-- Task prompt --
Copy the listing below line for line, from its opening line to the one with "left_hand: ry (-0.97", both included; stop there.

-- The data --
------------------------
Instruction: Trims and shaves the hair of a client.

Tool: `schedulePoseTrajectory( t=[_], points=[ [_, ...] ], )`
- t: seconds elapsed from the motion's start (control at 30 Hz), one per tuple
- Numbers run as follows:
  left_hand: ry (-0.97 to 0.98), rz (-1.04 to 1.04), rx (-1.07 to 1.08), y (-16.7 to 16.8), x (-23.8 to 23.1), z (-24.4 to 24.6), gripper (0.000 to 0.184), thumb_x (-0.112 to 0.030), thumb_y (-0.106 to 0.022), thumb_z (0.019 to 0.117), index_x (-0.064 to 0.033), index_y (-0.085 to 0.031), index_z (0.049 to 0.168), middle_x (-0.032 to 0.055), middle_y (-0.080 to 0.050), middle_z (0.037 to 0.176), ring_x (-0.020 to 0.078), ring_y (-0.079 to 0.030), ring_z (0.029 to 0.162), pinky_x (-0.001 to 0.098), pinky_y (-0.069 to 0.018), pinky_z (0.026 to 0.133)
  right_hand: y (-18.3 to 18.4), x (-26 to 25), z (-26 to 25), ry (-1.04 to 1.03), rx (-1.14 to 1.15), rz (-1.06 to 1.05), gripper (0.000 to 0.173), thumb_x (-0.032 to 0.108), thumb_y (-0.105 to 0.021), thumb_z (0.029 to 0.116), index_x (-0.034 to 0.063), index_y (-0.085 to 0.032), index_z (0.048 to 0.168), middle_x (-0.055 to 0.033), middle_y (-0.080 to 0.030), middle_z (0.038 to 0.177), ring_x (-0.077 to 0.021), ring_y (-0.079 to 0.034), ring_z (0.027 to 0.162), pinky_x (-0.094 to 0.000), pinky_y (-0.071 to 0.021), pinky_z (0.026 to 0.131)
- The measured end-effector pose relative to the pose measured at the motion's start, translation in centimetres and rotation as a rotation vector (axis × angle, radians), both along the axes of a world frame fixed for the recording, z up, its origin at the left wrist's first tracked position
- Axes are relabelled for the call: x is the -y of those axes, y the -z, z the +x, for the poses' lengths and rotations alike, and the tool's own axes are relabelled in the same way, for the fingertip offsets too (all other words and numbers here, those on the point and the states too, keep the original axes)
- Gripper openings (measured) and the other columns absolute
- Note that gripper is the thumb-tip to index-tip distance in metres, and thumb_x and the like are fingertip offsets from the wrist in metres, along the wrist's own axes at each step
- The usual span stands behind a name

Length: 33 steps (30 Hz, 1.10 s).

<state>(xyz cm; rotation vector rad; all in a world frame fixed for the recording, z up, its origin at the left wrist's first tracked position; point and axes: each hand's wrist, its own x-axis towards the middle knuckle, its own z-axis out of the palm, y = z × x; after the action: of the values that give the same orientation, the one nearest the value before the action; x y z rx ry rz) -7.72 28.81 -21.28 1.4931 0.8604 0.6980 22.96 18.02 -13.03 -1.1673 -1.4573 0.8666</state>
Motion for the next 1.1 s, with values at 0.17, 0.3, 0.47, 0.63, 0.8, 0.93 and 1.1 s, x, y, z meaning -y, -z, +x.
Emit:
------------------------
-- Reply --
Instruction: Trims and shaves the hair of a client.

Tool: `schedulePoseTrajectory( t=[_], points=[ [_, ...] ], )`
- t: seconds elapsed from the motion's start (control at 30 Hz), one per tuple
- Numbers run as follows:
  left_hand: ry (-0.97 to 0.98), rz (-1.04 to 1.04), rx (-1.07 to 1.08), y (-16.7 to 16.8), x (-23.8 to 23.1), z (-24.4 to 24.6), gripper (0.000 to 0.184), thumb_x (-0.112 to 0.030), thumb_y (-0.106 to 0.022), thumb_z (0.019 to 0.117), index_x (-0.064 to 0.033), index_y (-0.085 to 0.031), index_z (0.049 to 0.168), middle_x (-0.032 to 0.055), middle_y (-0.080 to 0.050), middle_z (0.037 to 0.176), ring_x (-0.020 to 0.078), ring_y (-0.079 to 0.030), ring_z (0.029 to 0.162), pinky_x (-0.001 to 0.098), pinky_y (-0.069 to 0.018), pinky_z (0.026 to 0.133)

The output requires no additions.